Learning Objectives
Understand the hemodynamic basis of the second heart sound (S2) and its components (A2 and P2). Differentiate between physiologic and pathological splitting patterns. Identify the clinical conditions associated with wide, fixed, and paradoxical splitting.
Physiologic Splitting
Normal splitting occurs during Inspiration because decreased intrathoracic pressure affects the right heart more significantly than the left.
- Mechanism: Inspiration → ↓ intrathoracic pressure → ↑ venous return → ↑ RV filling → ↑ RV stroke volume → ↑ RV ejection time.
- Result: This leads to a delayed closure of the pulmonic valve (P2) relative to the aortic valve (A2).
- Impedance: ↓ pulmonary impedance (due to ↑ the capacity of pulmonary circulation) during inspiration also contributes to the delayed P2.
- Expiration: The split disappears or is minimal as the RV ejection time shortens.

Wide Splitting
An exaggeration of normal splitting where the delay in RV emptying is present even during expiration.
- Clinical Causes: Conditions that delay RV emptying, such as Pulmonic Stenosis or Right Bundle Branch Block (RBBB).

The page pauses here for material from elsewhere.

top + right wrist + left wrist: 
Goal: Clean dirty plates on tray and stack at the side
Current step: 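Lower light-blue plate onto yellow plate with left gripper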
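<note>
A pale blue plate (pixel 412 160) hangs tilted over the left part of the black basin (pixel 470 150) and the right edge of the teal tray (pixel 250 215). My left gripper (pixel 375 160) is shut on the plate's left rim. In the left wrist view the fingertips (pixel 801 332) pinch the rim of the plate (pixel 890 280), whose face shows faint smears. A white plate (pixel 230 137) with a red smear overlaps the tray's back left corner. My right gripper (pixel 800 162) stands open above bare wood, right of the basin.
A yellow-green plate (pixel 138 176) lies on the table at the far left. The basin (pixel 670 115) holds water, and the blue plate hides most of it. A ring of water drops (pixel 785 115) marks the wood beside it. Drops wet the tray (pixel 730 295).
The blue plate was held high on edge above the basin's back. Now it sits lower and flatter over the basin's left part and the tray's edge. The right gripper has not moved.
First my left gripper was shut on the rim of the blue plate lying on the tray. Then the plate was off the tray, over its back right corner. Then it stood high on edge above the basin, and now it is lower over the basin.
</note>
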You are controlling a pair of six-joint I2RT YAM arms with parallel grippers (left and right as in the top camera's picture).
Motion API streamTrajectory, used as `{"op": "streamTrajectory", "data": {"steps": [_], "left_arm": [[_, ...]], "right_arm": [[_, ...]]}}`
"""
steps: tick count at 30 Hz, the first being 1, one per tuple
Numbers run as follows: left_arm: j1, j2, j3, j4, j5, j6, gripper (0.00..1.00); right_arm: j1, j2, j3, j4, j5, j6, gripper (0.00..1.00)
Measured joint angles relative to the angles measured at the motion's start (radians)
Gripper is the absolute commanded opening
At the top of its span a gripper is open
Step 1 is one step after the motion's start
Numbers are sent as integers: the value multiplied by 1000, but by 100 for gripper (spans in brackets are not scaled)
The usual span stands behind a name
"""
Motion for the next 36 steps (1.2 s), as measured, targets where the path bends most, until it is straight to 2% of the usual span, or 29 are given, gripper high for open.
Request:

- Auscultation: The P2 sound is delayed significantly; the split is audible during expiration and widens further during inspiration.
Fixed Splitting
The split is audible and constant, regardless of the phase of respiration.
- Classic Cause: Atrial Septal Defect (ASD).
- Mechanism: ASD → Left-to-Right shunt → chronic ↑ RA and RV volumes → ↑ flow through the pulmonic valve.
- Result: Pulmonic valve closure is permanently delayed, making the split independent of respiration.
Paradoxical Splitting
A reversal of the normal order; the aortic valve (A2) closes AFTER the pulmonic valve (P2).
- Clinical Causes: Conditions that significantly delay LV emptying, such as Aortic Stenosis or Left Bundle Branch Block (LBBB).
- Auscultation: On Inspiration, the normal delay of P2 moves it closer to the already delayed A2, eliminating the split.
- Expiration: The split is audible because P2 moves away from the delayed A2 (the opposite of physiologic splitting).